Recently I've been putting focused time into brainstorming in hopes that I'll think up some viable story ideas. Writers are often asked, "Where do you get your ideas?" to which my instinctual answer might usually be a panicked "I don't know, I don't have any!" Many other writers seem a lot more full of ideas than I've ever been.
A more accurate assessment, though, is that without further qualification, ideas are easy, and I have a million of them. I have opening scenes and configurations of characters and a more interesting spin on that thing that happened in real life. Maybe I'm as full of ideas as those other writers I'm envying, but the thing I'm too often lacking is an idea that transforms some of this random stuff into a story. I don't have enough ideas about middle scenes or plots to send the characters on, so I'm left with no coherent shape to assemble the existing ideas into.

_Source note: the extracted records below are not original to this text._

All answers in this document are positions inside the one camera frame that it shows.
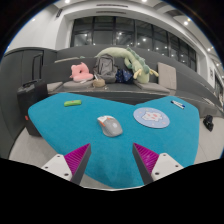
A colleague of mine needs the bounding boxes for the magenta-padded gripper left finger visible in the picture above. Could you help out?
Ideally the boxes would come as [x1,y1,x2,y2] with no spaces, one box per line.
[41,143,92,186]

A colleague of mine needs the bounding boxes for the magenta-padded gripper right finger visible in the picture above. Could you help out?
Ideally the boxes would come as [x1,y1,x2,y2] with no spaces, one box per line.
[132,142,184,186]

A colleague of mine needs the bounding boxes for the grey computer mouse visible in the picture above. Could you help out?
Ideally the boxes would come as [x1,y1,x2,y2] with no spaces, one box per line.
[96,115,124,138]

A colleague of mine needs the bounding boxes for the round light blue mouse pad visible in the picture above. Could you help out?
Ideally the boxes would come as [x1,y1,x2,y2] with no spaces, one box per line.
[132,106,171,130]

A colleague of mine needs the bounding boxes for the black bag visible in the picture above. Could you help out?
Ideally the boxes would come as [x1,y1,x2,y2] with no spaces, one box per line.
[202,114,215,132]

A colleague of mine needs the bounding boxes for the white marker with blue cap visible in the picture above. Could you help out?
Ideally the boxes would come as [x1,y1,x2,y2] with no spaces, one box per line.
[170,99,186,110]

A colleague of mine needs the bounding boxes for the small green case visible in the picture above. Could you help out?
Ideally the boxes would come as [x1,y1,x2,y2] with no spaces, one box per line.
[63,99,83,108]

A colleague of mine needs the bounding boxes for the black suitcase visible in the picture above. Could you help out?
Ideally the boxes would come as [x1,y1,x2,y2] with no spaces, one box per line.
[16,53,49,136]

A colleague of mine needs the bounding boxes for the flat grey seat cushion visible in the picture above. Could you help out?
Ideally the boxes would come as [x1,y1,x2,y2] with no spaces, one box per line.
[133,80,171,94]
[46,81,64,93]
[63,79,95,90]

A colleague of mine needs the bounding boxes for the upright grey cushion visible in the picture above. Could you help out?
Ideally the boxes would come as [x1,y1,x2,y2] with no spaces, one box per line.
[157,61,178,90]

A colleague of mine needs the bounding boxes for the small tan woven basket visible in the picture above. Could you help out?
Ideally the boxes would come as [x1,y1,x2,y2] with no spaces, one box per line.
[92,78,106,89]

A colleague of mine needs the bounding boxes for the pink plush cushion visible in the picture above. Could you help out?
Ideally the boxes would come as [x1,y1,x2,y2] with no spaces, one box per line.
[69,62,95,83]

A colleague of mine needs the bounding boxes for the dark blue patterned bag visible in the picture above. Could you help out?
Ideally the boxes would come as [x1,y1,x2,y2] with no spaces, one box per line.
[115,68,135,84]

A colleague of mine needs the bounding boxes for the grey backpack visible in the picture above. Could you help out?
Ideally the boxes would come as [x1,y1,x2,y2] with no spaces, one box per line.
[92,54,119,84]

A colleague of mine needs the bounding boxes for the green dragon plush toy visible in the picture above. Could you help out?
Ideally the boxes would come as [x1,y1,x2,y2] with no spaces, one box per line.
[94,46,160,84]

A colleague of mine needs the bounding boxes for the ceiling lights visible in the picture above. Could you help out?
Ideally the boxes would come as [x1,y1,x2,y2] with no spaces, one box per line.
[31,0,214,53]

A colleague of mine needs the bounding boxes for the dark glass window wall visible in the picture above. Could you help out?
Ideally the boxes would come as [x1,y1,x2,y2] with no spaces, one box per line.
[70,15,198,72]

I have of course had viable story ideas before, and that suggests I surely will again. Most often, the good ideas come to me in a way that feels out of the blue, but very often following a period of despair and maybe a public proclamation that I'll never have another good idea again. So I figured I'd better make this post to move the process along.
I went looking through old blog posts to see what I'd written before about the search for ideas. I was thinking of this post on how to write a short story, though it turned out to focus less on the pre-idea stage than I remembered. I also found a sort of sequel post that's really more about procrastination than anything else.
I ended up reading through a lot of other old blog posts (speaking of procrastination) and was kind of amazed to discover how much I used to post and how much more full of ideas I seemed back then. I once came up with a whole story outline to use in a discussion of plot for a column I used to write, and then there's this other detailed invention for the sake of example. Possibly the answer is to get my ideas from Past Me, so I guess I'll be writing a story about the stress of unemployment and dolphin training.
Good Stuff Out There:
→ At CrimeReads, Taylor Adams explains What Makes a Killer Plot Twist: "While out-of-nowhere problems are a great way to intensify the story's moment-to-moment suspense (I often delight in imagining things that can go wrong for the main character), it doesn't land with the same visceral impact as a plot twist because the groundwork isn't there. A complication can be simple bad luck, but a twist is inevitable. The clearer the reader can recall these 'signposts'—and the longer they've been embedded in the story—the bigger the exhilaration when you circle back on them to deliver an unexpected (but fully unavoidable) revelation."